The University of Saskatchewan
Ph.D. in Interdisciplinary Studies
Created by: Carlos Enrique Diaz, MBM, P.Eng.
Email: carlos.diaz@usask.ca
Supervisor: Lori Bradford, Ph.D.
Email: lori.bradford@usask.ca
Description:
This workflow demonstrates how to assess the quality of synthetic data generated using the Synthetic Data (Copulas) component in KNIME. It uses the well-known Iris dataset as a reference.
Section 1: Original Data Analysis with 150 Observations
Loads and preprocesses the Iris dataset (150 rows).
Uses Linear Correlation and Statistics nodes to explore the original data’s structure and relationships.
Section 2: Mixed Data with 650 Observations
Generates 500 synthetic rows using the Synthetic Data (Copulas) component.
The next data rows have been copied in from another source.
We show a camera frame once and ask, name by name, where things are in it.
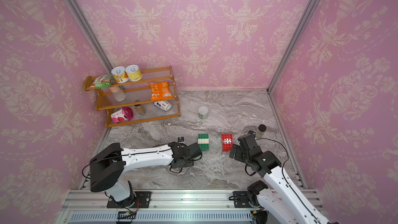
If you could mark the pink strawberry drink cup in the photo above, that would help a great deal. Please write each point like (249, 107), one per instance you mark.
(124, 114)

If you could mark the small green white-lid cup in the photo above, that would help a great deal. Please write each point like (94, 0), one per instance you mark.
(203, 112)

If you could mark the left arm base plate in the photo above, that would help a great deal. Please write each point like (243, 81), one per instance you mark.
(139, 199)

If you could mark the white blueberry yogurt bottle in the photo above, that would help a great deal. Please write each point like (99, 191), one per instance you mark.
(163, 105)

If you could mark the white lego brick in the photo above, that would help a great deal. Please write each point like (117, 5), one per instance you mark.
(203, 141)

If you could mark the green snack packet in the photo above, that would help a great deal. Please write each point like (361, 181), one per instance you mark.
(102, 82)

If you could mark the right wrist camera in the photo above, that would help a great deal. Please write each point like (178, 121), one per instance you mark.
(252, 133)

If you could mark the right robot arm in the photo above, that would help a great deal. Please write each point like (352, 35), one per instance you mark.
(275, 192)

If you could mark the red lego brick front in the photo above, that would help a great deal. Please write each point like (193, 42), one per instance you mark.
(227, 147)

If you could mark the red lego brick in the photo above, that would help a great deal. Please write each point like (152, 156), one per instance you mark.
(227, 142)
(227, 147)
(227, 138)

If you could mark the aluminium mounting rail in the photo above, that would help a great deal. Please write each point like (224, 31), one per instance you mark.
(167, 206)

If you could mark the wooden three-tier shelf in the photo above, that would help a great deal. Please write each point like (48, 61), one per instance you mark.
(138, 93)

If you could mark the orange-label white can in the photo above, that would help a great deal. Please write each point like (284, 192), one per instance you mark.
(120, 74)

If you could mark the translucent plastic cup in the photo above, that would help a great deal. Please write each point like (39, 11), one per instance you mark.
(118, 93)

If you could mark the green lego brick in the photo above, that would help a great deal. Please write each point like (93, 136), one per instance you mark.
(204, 147)
(203, 136)

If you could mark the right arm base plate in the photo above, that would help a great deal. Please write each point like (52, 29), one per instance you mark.
(244, 199)

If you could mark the yellow-label white can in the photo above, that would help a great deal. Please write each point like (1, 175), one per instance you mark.
(133, 72)

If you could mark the orange chips bag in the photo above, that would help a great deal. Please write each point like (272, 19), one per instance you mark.
(160, 91)

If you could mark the black-lid grey jar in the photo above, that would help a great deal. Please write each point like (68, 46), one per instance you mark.
(261, 131)

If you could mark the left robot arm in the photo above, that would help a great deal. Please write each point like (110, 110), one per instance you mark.
(108, 165)

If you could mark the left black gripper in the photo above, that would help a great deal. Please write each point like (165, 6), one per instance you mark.
(192, 163)

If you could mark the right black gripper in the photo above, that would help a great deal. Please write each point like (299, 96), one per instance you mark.
(238, 155)

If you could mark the brown spice jar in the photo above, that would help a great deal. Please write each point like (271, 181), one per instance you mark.
(140, 109)

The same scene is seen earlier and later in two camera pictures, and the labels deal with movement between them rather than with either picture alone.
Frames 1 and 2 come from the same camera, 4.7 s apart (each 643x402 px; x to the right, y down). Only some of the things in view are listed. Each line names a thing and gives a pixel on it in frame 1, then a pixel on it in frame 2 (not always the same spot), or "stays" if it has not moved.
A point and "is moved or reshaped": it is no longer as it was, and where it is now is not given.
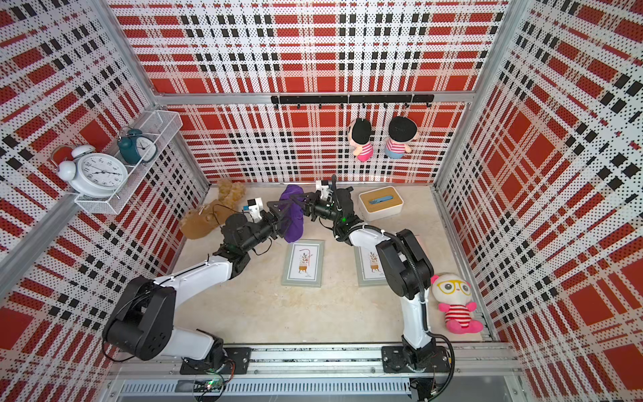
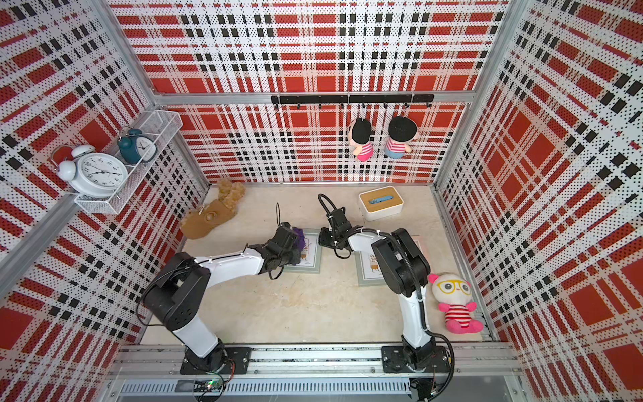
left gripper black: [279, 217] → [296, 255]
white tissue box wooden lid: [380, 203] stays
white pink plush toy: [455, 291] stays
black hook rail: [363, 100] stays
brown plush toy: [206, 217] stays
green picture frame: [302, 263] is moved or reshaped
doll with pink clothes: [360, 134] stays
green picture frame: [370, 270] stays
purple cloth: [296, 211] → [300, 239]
Merges the synthetic data with the original data (total: 650 rows).
Applies the same analysis nodes to compare the combined dataset with the original.
Section 3: Pure Synthetic Data with 500 Observations
Filters to keep only the 500 synthetic rows.
Runs correlation and statistical analysis again to evaluate the synthetic data on its own.
This workflow is a simple and effective way to visualize and compare the statistical quality of synthetic data using built-in KNIME nodes.